Inquisitor Einar said:


> If I use him, I'd stick him in a vanquisher, 5 plasma shots with his accuracy is nothing to laugh at. And the fact tht the first weapon destroyed kills him, means they'll have a hard time getting rid of that 3 plasma cannon burst main gun.


sorry i might be being stoopid but aint you speaking of a executioner type? Also he only dies 

"if the leman russ suffers a vehicle destoryed result, then pask is slain"

but i did toy with executioner with pask, side plasman cannons and lascannon (over kill i know) would cost 295 pts!!that all most a macharius!! Oh forget to add a heavy stubber!! 305 pts!!!


----------



## lawrence96 (Sep 1, 2008)

Llamafish said:


> but i did toy with executioner with pask, side plasman cannons and lascannon (over kill i know) would cost 295 pts!!that all most a macharius!! Oh forget to add a heavy stubber!! 305 pts!!!


Correct on bith points Llamafish, It is the executioner with plasma cannon, and Pask is killed in a vehicle destroyed result (so what happens on a wrecked result, or immobilized?)
as to your idea, very expensive, but very fun, watch your opponents face fall when he sees how many points it could claim in a single turn. One major problem with that setup is range or rather lack of it. By the time either they have come to you or you go to them then chances are it'll either be the end of the turn, or the executioner is dead.


----------



## CamTheApostle (Oct 31, 2008)

lawrence96 said:


> personally i would put him in a normal russ, vanquishers seem to be a dedicated anti-tank and while yes the "crack shot" and BS4 would help that, i feel it may be better served helping to ensure that the L.Blast template doesn't scatter as far.


Improving a whole 1" of scatter doesn't really seem worth the cost. He won't improve your chances to hit very greatly, and his tank hunter ability is wasted against non-vehicles. Even fielding him in a punisher seems a waste simply because you will only improve the average number of hits by 3.

I would rather field him as a dedicated tank killer, only fielding Pask in a vanquisher against armies I know will have vehicles that need his special AT ability. That seems the limits to the bargain.


----------



## DeathKlokk (Jun 9, 2008)

> and his tank hunter ability is wasted against non-vehicles.


::cough:: Re-roll to wound MCs ::cough.cough::



> Improving a whole 1" of scatter doesn't really seem worth the cost.

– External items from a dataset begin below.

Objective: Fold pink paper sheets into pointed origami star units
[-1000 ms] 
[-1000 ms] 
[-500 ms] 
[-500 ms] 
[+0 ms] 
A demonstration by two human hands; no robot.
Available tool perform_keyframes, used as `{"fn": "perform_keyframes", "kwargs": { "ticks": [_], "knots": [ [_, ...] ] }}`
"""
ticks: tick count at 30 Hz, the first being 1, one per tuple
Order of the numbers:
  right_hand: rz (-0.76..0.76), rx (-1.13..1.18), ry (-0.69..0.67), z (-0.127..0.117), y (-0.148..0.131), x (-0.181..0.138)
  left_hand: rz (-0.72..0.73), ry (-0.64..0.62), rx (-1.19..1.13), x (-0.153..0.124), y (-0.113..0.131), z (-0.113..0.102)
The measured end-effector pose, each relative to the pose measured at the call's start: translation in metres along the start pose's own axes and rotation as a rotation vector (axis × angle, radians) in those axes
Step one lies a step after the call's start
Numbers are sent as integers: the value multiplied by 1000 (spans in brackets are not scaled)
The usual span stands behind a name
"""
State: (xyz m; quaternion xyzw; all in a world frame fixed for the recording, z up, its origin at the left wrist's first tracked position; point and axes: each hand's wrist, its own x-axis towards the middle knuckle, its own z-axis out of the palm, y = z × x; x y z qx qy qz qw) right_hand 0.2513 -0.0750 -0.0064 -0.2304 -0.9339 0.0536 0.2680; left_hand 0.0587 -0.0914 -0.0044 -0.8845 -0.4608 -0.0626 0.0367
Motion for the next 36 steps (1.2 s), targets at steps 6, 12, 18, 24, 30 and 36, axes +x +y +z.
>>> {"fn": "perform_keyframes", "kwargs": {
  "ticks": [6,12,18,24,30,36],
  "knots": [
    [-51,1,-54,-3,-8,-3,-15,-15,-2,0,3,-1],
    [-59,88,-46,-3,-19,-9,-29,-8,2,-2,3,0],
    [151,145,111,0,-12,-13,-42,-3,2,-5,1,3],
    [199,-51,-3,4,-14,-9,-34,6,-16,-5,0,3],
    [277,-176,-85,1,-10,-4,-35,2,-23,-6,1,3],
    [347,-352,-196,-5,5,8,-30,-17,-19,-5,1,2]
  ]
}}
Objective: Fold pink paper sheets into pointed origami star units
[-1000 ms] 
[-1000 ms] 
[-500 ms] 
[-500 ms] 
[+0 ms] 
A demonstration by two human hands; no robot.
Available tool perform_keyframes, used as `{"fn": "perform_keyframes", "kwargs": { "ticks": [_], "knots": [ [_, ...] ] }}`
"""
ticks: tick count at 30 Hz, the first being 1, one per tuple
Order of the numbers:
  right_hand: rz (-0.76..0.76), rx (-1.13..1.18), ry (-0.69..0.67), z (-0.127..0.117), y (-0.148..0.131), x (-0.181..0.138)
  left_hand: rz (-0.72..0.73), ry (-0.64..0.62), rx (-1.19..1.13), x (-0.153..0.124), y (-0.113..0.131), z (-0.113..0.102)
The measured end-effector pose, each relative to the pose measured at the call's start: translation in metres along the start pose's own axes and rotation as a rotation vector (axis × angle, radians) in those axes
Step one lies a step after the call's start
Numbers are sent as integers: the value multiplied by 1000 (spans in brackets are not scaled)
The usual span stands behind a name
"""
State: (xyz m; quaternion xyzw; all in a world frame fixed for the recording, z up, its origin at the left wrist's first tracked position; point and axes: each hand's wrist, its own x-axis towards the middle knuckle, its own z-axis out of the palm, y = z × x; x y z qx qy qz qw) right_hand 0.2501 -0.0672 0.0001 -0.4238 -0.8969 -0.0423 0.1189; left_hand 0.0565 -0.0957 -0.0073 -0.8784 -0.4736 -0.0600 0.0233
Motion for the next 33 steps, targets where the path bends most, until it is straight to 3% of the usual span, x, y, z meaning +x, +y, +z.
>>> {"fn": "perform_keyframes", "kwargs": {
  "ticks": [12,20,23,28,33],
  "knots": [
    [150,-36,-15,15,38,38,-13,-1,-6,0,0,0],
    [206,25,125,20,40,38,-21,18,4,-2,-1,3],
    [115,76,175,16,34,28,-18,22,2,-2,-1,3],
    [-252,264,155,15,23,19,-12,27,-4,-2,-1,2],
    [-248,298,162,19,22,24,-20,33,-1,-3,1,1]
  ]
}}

BS 4 over BS3 doubles the chances of rolling equal-to or less than your BS on the scatter (so a "Hit" essentially) as well as reducing the scatter by 1".

2d6 combos that add up to 3=3
2d6 combos that add up to 4=6


----------



## lawrence96 (Sep 1, 2008)

wheras 1" may not seem much on its own, the fact is 1" may be enough to add 1or 2 marines to the tally, or ensure that the shell hits the tank dead on. Thing is a vanquisher will be targetted very quickly by anyone with a mechanised army because that is what will hurt them most. whereas a normal leman russ might not be targetted as quickly. And don't forget additional weapons such as a lascannon.


----------



## don_mondo (Jan 28, 2007)

Pask and Vanquisher for the win, IMO. Give it a hull lascannon, and you can fire both the LC and Vanq cannon on the move thanks to Lumbering Behemoth. 72" range meltagun at BS 4, with a +1 to penetrate on top of that? Yes, I'll take it! 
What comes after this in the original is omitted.